A tropical depression formed over the central part of the South China Sea on the night of 23 September, making it the sixth tropical cyclone necessitating the issuance of tropical cyclone warning signals by the Hong Kong Observatory in 2017.
The Tropical Depression formed over the central part of the South China Sea about 620 km south-southeast of Hong Kong on the night of 23 September and tracked west-northwestwards towards Hainan Island. It reached its peak intensity the next morning with an estimated maximum sustained wind of 55 km/h near its centre. Taking on a northwestward course, the Tropical Depression then moved across Hainan Island and Beibu Wan before weakening into an area of low pressure over the northern part of Vietnam on the night of 25 September.

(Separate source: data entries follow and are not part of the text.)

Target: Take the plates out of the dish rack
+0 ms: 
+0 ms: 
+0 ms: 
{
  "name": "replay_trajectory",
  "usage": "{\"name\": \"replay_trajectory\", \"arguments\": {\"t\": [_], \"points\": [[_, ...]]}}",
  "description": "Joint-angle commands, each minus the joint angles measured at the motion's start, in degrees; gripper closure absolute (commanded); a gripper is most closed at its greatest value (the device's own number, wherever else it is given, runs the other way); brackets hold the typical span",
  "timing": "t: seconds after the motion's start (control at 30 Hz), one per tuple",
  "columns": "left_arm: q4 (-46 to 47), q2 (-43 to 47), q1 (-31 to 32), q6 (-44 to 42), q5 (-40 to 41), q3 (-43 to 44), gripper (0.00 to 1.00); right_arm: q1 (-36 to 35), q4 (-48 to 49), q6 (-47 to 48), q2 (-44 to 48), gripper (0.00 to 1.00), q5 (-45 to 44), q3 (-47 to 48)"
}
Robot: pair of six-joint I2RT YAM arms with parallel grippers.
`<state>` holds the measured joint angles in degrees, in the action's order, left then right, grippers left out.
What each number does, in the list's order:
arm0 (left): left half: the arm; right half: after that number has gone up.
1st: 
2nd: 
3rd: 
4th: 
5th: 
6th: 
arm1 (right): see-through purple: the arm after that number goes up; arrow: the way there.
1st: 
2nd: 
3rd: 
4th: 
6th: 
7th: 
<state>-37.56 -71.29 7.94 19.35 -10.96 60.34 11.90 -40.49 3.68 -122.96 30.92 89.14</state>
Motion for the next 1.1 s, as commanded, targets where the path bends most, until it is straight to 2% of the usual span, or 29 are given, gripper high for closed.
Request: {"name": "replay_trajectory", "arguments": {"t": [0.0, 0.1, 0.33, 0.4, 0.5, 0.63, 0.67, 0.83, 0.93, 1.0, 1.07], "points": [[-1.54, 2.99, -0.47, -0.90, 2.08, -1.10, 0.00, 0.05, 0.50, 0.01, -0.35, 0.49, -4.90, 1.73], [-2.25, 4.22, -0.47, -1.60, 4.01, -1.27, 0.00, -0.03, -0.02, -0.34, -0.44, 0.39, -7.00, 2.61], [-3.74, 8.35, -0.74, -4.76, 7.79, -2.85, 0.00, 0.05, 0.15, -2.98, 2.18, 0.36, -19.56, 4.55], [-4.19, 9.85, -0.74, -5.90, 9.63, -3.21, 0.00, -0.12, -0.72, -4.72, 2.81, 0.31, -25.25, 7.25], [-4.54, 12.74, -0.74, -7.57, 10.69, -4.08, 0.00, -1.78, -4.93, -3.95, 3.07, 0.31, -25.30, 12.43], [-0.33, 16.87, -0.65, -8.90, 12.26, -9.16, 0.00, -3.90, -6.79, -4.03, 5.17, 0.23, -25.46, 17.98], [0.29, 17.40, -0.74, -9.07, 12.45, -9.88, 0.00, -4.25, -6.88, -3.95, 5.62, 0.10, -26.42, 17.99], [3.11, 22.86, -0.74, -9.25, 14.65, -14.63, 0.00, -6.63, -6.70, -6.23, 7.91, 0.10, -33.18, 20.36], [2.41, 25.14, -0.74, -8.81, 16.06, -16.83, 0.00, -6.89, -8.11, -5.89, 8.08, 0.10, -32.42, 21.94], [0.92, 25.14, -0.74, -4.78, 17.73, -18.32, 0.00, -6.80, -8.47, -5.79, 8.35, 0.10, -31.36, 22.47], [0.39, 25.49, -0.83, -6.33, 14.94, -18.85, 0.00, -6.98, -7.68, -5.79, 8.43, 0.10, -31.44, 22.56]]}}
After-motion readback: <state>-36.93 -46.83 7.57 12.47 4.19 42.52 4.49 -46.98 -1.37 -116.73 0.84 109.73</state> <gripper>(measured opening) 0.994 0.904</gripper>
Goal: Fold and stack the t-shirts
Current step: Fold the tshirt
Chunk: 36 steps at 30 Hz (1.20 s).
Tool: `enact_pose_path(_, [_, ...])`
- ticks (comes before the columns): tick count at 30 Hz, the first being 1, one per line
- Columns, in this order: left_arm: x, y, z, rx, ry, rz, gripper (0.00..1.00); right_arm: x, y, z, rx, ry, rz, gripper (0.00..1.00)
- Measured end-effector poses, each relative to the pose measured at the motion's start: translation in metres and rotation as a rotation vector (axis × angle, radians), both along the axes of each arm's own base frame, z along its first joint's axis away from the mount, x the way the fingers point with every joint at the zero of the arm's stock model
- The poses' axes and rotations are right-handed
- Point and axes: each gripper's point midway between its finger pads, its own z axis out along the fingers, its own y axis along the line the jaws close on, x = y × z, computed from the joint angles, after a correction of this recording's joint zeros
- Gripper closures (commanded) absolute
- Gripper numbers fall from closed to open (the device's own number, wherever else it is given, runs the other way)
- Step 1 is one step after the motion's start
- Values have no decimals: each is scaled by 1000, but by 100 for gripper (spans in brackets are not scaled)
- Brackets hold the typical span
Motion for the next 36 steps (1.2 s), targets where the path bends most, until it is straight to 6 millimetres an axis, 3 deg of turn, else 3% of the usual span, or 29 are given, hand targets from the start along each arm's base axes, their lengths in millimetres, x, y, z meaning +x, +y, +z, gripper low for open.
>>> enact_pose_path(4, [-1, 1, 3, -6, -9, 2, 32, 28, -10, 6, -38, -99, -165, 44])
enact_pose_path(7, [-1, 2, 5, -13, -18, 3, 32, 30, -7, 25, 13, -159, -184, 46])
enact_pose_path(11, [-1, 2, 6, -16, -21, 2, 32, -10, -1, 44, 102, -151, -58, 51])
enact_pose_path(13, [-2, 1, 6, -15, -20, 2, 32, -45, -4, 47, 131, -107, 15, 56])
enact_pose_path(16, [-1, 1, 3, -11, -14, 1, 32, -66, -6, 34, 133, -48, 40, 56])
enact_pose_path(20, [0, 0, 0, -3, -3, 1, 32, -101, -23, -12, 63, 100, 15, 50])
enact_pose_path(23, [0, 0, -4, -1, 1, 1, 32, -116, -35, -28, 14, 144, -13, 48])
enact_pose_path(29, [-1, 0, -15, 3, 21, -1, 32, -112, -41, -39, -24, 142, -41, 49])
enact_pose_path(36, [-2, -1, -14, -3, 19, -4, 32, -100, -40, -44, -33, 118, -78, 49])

The Observatory issued the Standby Signal No. 1 at 11:10 p.m. on 23 September when the Tropical Depression was about 560 km south-southeast of Hong Kong. Local winds were generally moderate to fresh east to southeasterly the next day, occasionally strong offshore and on high ground. The Tropical Depression came closest to the territory around 8 a.m. on 24 September when it was about 470 km south-southwest of Hong Kong. At the Observatory Headquarters, the lowest instantaneous mean sea-level pressure of 1007.7 hPa was recorded at 2:16 p.m. that day. With the Tropical Depression moving away from Hong Kong, all tropical cyclone warning signals were cancelled at 7:20 p.m. in the evening.
The Tropical Depression did not cause any significant damage in Hong Kong during its passage. Its outer rainbands brought squally showers and thunderstorms to the territory on 24 September, with more than 10 millimetres of rainfall recorded over many places. A maximum sea level (above chart datum) of 2.61 m and a maximum storm surge of 0.35 m (above astronomical tide) were recorded at Tsim Bei Tsui.